Filed Under: Food Scares

Even Food Cops Know: High Fructose Corn Syrup = Table Sugar

Every once in while, we find ourselves agreeing with some of the same dietary scolds and public health activists whose harebrained ideas we often denounce. Such is the case with today’s USA Today article about the clash between sucrose (table sugar) and high fructose corn syrup, a corn-based sweetener.

We’ve explained before how high fructose corn syrup, which is either 55 or 42 percent fructose, shares a nearly identical composition with table sugar, which is 50 percent fructose. (The remainder in both is glucose.) Even two notorious “food cop” activists agree with us, reports USA Today. Michael Jacobson, the usually unreasonable head scold at the Center for Science in the Public Interest, says:

The bottom line is there isn't a shred of evidence that high-fructose corn syrup is nutritionally any different from sugar.

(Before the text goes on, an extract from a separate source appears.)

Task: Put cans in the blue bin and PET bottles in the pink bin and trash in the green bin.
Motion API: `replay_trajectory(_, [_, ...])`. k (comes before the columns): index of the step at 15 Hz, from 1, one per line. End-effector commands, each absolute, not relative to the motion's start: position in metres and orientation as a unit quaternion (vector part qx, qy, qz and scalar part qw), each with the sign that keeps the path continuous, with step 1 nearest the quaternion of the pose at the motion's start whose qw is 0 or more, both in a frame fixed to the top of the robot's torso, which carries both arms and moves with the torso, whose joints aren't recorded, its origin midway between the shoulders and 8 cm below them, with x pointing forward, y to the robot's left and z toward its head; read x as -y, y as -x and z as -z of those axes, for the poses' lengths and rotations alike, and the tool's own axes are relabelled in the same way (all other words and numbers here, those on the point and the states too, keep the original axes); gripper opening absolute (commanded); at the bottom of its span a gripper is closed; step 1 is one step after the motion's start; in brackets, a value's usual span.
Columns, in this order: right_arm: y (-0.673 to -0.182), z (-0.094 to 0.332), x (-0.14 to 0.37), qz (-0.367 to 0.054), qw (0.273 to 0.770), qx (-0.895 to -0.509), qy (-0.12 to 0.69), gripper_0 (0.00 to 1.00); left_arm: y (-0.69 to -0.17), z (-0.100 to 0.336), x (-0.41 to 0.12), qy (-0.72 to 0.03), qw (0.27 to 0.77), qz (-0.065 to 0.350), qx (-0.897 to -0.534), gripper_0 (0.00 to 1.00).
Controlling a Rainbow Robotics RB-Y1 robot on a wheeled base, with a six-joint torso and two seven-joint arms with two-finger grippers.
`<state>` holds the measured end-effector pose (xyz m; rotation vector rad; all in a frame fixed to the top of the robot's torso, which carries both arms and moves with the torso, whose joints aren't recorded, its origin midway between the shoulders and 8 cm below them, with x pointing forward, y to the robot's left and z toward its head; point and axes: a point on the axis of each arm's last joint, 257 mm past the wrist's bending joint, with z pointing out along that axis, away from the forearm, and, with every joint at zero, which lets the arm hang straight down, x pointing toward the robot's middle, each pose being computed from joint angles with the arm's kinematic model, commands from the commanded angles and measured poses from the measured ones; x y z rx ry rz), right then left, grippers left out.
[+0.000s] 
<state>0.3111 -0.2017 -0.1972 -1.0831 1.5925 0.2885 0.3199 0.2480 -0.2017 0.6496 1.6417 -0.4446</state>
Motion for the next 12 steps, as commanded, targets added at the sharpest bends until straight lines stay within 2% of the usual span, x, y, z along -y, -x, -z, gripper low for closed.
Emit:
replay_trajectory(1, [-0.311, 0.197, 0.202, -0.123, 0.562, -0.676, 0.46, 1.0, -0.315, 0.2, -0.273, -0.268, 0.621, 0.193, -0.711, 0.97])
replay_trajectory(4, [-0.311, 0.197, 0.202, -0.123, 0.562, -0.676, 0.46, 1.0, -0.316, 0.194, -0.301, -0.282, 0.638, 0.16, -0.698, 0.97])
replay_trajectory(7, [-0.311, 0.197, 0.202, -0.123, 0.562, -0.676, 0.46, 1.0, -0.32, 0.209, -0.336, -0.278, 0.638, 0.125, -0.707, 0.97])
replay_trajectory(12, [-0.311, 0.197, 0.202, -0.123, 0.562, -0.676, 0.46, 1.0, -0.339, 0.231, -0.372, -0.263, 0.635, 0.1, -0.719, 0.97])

And Barry Popkin, a University of North Carolina scientist, confirms that table sugar and high fructose corn syrup have the same number of calories.

This is an especially sweet turnaround from Popkin. You might remember that Popkin himself was an original pioneer of the theory that high fructose corn syrup bore unique responsibility for rising obesity rates. To his credit, he corrected himself after conducting further research, and acknowledged that his speculation was wrong.

No doubt, some will continue to cling to the belief that these two sugars are nutritionally different. But even a broken clock is right twice a day.